One other thought I had as well: those holding a higher education, which again, the pool to draw from being engineering, lends itself to less suspicion (or did?) when applying for a visa to a Western country. In addition, most having studied in a technical field tend to speak, read, and write English, which allows them to navigate through the the target Anglo society easier (remember, a dangerous time for a terrorist is the surveillance of his target, and the logistical build-up phases).
Just some thoughts from someone of holds several hard earned, advanced degrees in psychology and behavioral science from prestigious MAU - that’s Mules Ass University. : )
I think the conclusion is too simple, engineers are terrorists. I personally know some engineers who have decent work in companies. Maybe it's a mix of their knowledge and their belief. No one will dream to be a terrorist if he don't have valid reason why he will sacrifice his life to do this unjustifiable act.Ethan Brown
Engineers are a first generation rise from a blue collar and working class and therefore stand near a fault line of fairness - more directly touched by injustice where it occurs.
The professional training tends to focus upon results assurance and design integrity. (without other considerations)
It tends to ignore or avoid fussy social issues or holds such professions that are well paid for manipulating higher income from fussy issues in contempt.
It understands that the creation of the sanitary sewer has done more for mankind's quality of live than....(for the fuzzy guys to fill in.)
Forgive my ignorance, but is this "article" a stab at humor, or a deliberate attempt to contribute while not contributing at all?
Again, I may be missing some deeper point here... Educate me, please.
I think no relation between engineers and terrorists...
Because they feel not satisfied with someone or country and they have capable to do their bad intention.

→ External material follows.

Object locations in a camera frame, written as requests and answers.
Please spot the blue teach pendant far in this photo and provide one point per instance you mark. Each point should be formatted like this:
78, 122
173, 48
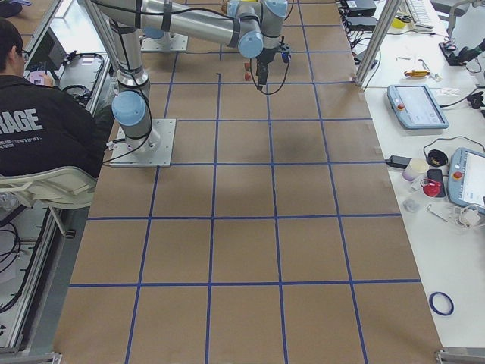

Are they not realized that they are an asset to their country?Damn it if don't know about it!
Education is the acquisition of knowledge; what people need is wisdom - the appropriate application of that knowledge. Extreme components (religious, political, etc) can be very persuasive to persons who harbor a grudge or prejudice.
Why terrorists are mostly engineers?An interesting question (I'm an engineering major),but to answer it is quiet simple---because engineers can make stuff;because engineers know where the weak points of the target are;and because engineers have a diverse thinking pattern from those government types.
The same reason that engineers make good soldiers, managers, CEO's and inventors.....logical thinking, thorough grounding in maths and sciences, organization and disciplined thought process along with an ability to recognize patterns in nature along with actually having skills to do something with the ideas in their heads......just gotta make sure that the weird ones are thown away and the productive ones are pursued to avoid becoming a terrorist....:-) !
(Disclosure: Have a bachelors degree in mechanical engineering and it has opened a lot of doors, often technical education does carry a certain credibility with a majority of the people.)